Anyway, time for my Monday sporting thoughts, in no particular order….

:: I love watching Travis Henry run the football. He’s not a “squirming” type of running back, like Thurman Thomas or Barry Sanders were. When those guys broke tackles, it was by some kind of weird contorting process that reminds me of the T-1000 in Terminator 2. When Henry breaks a tackle, though, I’m more reminded of Emmitt Smith in the way he simply keeps his powerful legs churning forward all the time, and he has an amazing sense of balance. Henry is only going to get better as the Bills’ young offensive line improves, which it’s doing already.

:: However, I have to wonder: what on Earth ever happened to cradling the ball close to your body as you run? Henry’s biggest problem is that he fumbles a lot. He’s fumbled in every game this year, and it’s because he insists on holding the ball at arm’s length, windmilling both arms as he runs. This makes for a schizophrenic experience, watching him run: “There he goes! He’s through the hole, wow, what a back….OHMYGOD, hold on to the ball!!!!”

:: Another game, another doughnut to pencil into the “Turnovers forced” column for the Bills. When you can’t even force an expansion team to turn the ball over, even when that expansion team is starting a rookie at quarterback, you know your defense is in some serious trouble later on….

:: ….with “later on” being next week, when the Bills travel to Miami to play the Dolphins, who I think are the best team in the AFC right now. Buffalo-Miami is one of the better rivalries in the NFL, and right now the pendulum is definitely on the “Miami” side of the clock. I don’t see the Bills winning this one.

:: The Vikings are finally in the “win” column, along with the Rams. Hooray. Too bad it took losing Kurt Warner for two months before Mike Martz decided to rely on the best back in football.

:: The Steelers are now on track for the AFC Championship! They blew out the Bengals, and not just anybody can blow out the Bengals. Start paving the road to the Super Bowl, because the Bus is on it! (Oh wait, anybody can blow out the Bengals….)

:: Before the season began, I read some sportswriter’s comment to the effect of “Sure, Patriots fans are in love with Tom Brady now, but wait until he has his first three-interception game while Drew Bledsoe is setting passing records for the Bills.” I can’t remember who said that, but it came to pass yesterday. It’s funny how it took NFL teams three years to figure out how to beat Kurt Warner: give him pressure, bump his receivers so the timing routes are screwed up, upset his rhythm, and watch him come back down to earth. It’s taken teams under a year to figure out that maybe the same theory could work on Tom Brady. Now that the Patriots are in second-place by a couple of games, they will again have to rely on the late-season swoon by the Dolphins if they want to capture the division. The bad news for the Pats (and the good news for people like myself, who don’t like the Pats) is that if there has ever been a year when the Dolphins are unlikely to fall apart in December, this is that year.

:: It looks like the Chargers are for real.

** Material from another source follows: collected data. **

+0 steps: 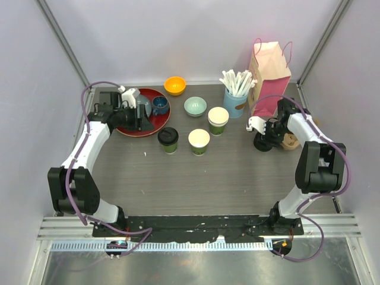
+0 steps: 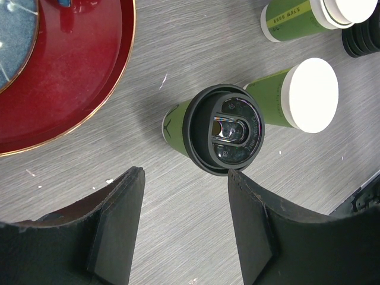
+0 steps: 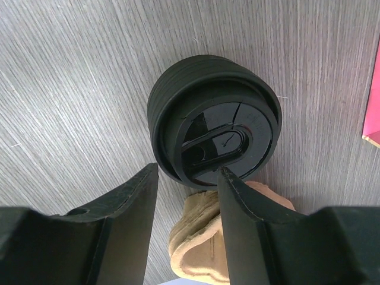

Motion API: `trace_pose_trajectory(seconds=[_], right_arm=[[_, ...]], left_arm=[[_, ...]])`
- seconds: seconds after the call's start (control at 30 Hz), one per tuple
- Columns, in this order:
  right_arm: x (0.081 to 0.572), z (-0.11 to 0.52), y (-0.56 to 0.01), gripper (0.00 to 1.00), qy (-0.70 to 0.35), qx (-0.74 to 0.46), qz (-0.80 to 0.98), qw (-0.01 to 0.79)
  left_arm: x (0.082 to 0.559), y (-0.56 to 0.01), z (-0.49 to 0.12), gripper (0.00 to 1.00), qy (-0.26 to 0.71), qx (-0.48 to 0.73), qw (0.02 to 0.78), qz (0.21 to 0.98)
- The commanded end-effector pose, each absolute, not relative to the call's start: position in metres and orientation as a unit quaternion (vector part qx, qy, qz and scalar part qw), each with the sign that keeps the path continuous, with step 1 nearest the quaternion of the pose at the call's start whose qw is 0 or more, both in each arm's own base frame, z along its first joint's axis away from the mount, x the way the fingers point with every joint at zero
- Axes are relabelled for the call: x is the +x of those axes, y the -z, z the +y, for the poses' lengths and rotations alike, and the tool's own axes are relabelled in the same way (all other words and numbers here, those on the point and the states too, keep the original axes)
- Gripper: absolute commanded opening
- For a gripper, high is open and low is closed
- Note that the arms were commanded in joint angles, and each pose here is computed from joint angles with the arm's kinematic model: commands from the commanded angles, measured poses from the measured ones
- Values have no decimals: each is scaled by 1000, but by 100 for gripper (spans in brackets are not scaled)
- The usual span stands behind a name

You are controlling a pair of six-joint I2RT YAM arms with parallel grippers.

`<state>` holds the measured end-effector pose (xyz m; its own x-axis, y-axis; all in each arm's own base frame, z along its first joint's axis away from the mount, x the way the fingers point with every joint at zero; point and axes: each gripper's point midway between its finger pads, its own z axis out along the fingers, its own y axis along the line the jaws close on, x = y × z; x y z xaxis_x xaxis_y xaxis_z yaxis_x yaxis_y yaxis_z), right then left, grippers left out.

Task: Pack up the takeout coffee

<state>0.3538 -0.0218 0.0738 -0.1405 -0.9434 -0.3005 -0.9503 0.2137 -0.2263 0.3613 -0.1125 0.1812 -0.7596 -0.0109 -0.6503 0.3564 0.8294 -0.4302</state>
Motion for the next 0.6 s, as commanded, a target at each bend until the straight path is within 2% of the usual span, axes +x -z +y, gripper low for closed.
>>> trace_pose_trajectory(seconds=[0.0,0.13,0.3,0.4,0.43,0.57], right_arm=[[361,-21,-75,50,7,-647,738,193],[358,-14,-64,47,-11,-654,736,174],[357,-9,-64,39,-23,-658,735,163],[355,-8,-65,27,-22,-658,735,163],[354,-7,-65,21,-22,-660,734,162],[353,-2,-69,11,-19,-664,730,163]], left_arm=[[367,-195,-113,62,280,104,349,888],[367,-194,-113,62,280,104,347,889],[367,-193,-113,62,279,104,347,889],[367,-193,-112,62,280,104,347,889],[367,-193,-113,62,281,105,347,889],[367,-191,-114,62,282,104,345,889]])
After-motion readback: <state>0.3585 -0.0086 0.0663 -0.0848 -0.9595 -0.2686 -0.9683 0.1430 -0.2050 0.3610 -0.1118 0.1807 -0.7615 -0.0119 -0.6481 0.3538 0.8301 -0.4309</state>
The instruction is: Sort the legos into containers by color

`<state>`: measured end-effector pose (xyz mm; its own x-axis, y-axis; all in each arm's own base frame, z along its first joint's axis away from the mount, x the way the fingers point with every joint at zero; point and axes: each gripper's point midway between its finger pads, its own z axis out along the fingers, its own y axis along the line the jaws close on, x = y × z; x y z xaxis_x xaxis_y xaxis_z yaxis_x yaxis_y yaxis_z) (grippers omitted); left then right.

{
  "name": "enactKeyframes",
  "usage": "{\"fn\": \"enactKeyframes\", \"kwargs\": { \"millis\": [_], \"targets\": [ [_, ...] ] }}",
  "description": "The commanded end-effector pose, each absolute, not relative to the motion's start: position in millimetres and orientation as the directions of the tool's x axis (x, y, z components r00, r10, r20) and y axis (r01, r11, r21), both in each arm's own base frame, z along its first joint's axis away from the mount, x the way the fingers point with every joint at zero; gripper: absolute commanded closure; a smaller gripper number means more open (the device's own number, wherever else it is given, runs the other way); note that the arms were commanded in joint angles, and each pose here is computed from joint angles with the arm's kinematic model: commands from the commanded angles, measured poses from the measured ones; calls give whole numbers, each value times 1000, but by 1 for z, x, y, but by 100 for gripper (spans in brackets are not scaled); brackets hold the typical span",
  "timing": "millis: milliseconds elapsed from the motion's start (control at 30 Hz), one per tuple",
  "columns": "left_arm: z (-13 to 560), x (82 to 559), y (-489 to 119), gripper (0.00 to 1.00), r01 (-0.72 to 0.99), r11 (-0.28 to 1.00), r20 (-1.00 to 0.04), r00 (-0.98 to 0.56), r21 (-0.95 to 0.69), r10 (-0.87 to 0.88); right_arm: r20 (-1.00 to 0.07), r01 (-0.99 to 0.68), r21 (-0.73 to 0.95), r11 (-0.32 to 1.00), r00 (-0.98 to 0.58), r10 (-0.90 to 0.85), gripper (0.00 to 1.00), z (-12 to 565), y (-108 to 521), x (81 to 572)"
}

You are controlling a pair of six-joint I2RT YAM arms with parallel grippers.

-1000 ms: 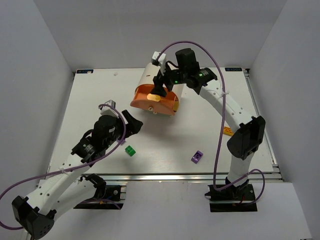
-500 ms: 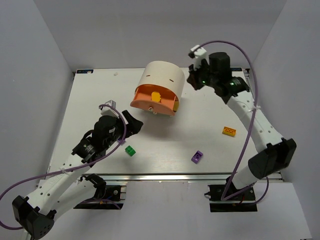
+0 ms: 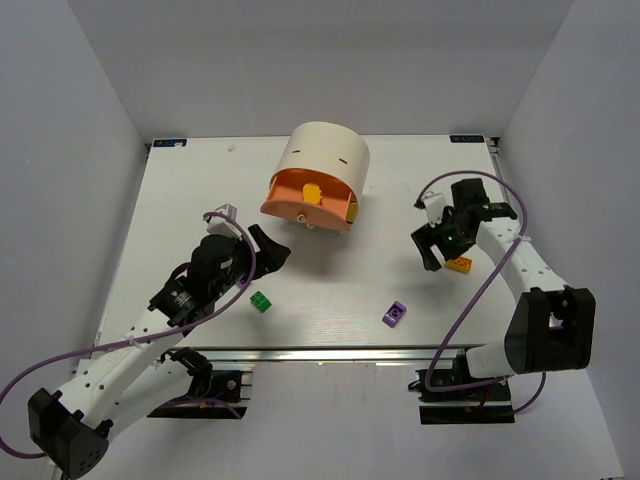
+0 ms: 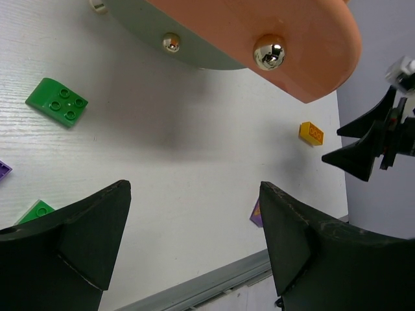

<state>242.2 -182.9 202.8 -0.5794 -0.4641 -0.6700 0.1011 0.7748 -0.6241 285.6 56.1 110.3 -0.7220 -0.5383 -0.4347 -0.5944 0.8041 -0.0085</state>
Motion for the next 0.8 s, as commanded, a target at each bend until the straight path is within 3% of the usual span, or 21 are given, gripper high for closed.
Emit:
{"fn": "enactKeyframes", "kwargs": {
  "millis": [0, 533, 767],
  "targets": [
    [206, 242, -188, 10, 131, 757, -670, -578, -640, -466, -426, -766, -137, 628, -527, -735, 11, 105, 32, 286],
    [199, 236, -182, 10, 97, 752, -652, -578, -653, -491, -340, -798, -130, 588, -521, -783, 15, 43, -20, 362],
    [199, 236, -181, 10, 89, 755, -651, -579, -649, -491, -324, -831, -50, 554, -511, -796, 38, 29, -19, 357]
  ]
}}
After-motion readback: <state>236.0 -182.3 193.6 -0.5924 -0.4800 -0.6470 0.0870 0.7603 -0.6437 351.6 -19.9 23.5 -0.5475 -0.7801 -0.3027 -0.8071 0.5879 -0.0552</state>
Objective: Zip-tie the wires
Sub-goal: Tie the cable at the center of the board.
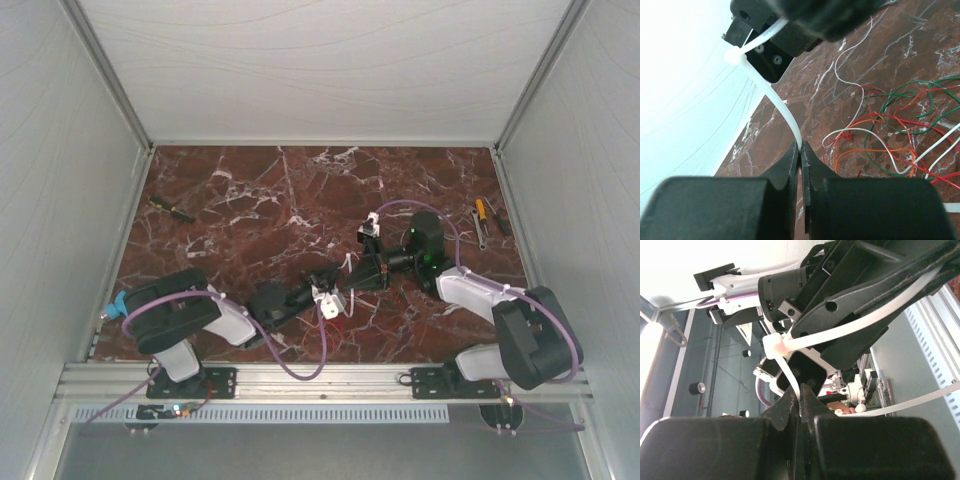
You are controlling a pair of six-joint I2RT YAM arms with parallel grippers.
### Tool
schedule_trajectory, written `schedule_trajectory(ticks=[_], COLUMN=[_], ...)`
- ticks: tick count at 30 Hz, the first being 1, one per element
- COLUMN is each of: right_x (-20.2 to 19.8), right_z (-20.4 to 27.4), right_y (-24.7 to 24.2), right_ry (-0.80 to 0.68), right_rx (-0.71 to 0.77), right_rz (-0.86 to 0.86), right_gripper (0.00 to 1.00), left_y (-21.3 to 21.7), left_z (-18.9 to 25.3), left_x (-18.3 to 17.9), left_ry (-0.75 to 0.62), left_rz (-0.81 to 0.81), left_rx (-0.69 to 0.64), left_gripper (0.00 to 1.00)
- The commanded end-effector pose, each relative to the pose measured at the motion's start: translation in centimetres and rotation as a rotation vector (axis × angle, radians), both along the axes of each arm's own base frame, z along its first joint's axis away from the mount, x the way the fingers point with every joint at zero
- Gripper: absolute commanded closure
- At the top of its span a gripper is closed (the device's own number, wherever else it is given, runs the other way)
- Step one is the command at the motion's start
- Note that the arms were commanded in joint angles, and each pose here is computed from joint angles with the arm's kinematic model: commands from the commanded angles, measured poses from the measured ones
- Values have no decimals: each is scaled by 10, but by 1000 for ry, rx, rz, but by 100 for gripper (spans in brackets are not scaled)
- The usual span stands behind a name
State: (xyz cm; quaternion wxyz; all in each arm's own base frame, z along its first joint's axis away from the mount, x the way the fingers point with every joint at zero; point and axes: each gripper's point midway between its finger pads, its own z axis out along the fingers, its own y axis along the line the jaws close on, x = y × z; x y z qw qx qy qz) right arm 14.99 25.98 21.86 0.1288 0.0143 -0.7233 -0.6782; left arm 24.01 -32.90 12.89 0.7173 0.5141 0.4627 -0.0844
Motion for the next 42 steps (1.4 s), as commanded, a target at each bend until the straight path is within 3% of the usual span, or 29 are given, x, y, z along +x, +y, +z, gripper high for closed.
schedule_trajectory(ticks=[1,9,23,34,42], right_x=[10,7,37,-34,-21], right_z=[16,5,8,-34,-50], right_y=[4,-1,-2,-6,-7], right_ry=[-25,-74,-133,-133,-288], right_rx=[33,-14,-42,-146,-257], right_rz=[-14,13,-31,127,56], right_gripper=[100,100,100,100,100], left_y=[-7,-10,-17,-13,-11], left_z=[33,32,39,19,7], left_x=[4,-1,-11,6,14], left_ry=[-92,-56,-77,117,253], left_rz=[0,-26,-58,-23,-68], left_rx=[-77,-95,-95,-186,-228], left_gripper=[100,100,100,100,100])
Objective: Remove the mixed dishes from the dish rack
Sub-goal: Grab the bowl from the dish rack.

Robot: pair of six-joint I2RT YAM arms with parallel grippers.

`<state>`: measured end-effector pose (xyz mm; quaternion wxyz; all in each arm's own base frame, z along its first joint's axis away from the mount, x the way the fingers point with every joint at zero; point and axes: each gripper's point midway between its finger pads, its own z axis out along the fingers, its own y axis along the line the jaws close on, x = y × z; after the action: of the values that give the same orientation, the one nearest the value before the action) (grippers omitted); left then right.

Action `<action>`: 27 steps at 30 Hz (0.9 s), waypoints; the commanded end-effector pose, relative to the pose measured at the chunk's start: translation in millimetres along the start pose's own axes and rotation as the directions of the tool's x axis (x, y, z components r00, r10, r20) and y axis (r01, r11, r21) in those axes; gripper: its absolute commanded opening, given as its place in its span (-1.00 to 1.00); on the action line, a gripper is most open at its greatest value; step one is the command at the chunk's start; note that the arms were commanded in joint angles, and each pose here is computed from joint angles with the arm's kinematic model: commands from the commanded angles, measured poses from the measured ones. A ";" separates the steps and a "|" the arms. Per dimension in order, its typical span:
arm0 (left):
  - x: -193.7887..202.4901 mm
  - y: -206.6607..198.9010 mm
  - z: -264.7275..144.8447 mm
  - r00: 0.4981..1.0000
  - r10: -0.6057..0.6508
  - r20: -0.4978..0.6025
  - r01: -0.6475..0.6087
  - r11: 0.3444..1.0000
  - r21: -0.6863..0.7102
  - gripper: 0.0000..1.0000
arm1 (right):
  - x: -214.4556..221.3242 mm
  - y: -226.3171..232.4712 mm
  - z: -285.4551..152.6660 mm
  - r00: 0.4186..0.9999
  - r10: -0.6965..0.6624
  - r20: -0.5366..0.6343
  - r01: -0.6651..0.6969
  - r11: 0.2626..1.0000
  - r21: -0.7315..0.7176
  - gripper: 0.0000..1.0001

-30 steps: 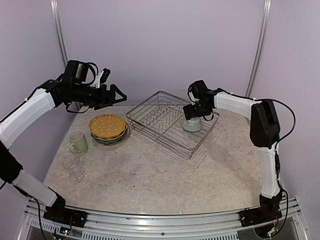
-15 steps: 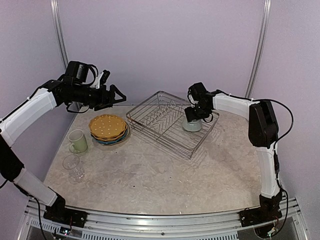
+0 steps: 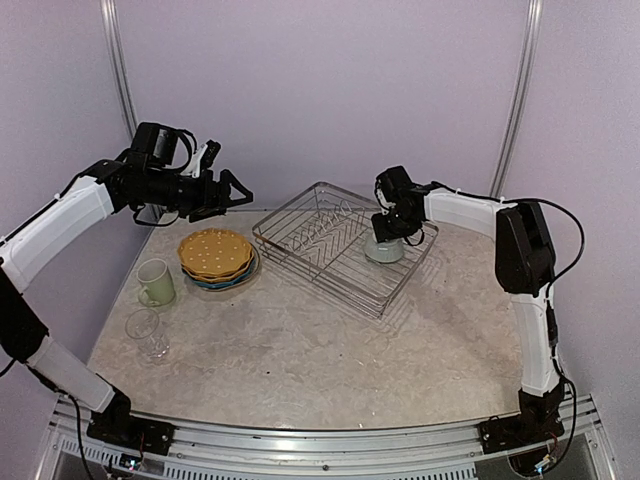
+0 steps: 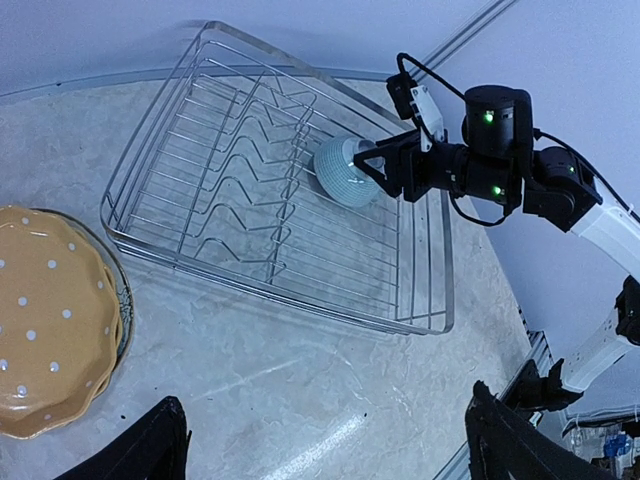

The AFC West is a hell of a division.

:: I love gonzo sports statistics. In yesterday’s game against the Saints, Washington’s first scoring drive covered 75 yards — 36 yards more than New Orleans’ first four scoring drives combined.

:: The Anaheim Angels are in the World Series. I was pulling for the Twins, but….well, the Angels are one of those teams that has been down-on-its-luck for years. This is a team that was one strike away from going to the World Series the last time they made the postseason, in 1986 — only to have their closer, Donnie Moore, surrender a two-run homer that eventually propelled the Red Sox to the Series against the Mets. In 1992, a character on Seinfeld observed that with all of those planes carrying major league baseball teams all over the country every year, there has never been a crash — and then the Angels’ bus crashed, injuring a bunch of players. And it goes on. This franchise deserves a pennant, and I’m glad they got one. (Although, if they end up facing the Giants, I’ll be rooting for them and not the Angels. It’s a Bonds thing, you know….)

:: The NHL’s seven-month, eighty-game preseason has started, in anticipation of the two-month regular season (which they paradoxically call “the playoffs”). The Buffalo Sabres are off to a thrilling start! I’m not much of a hockey fan; I root for the Sabres out of loyalty to All Things Buffalo, and when they are eliminated I stop paying attention to hockey altogether. Anyhoo, go Sabres!

:: I don’t know if this qualifies as sport, but….let’s hear it for the new champion of speed crochet!!!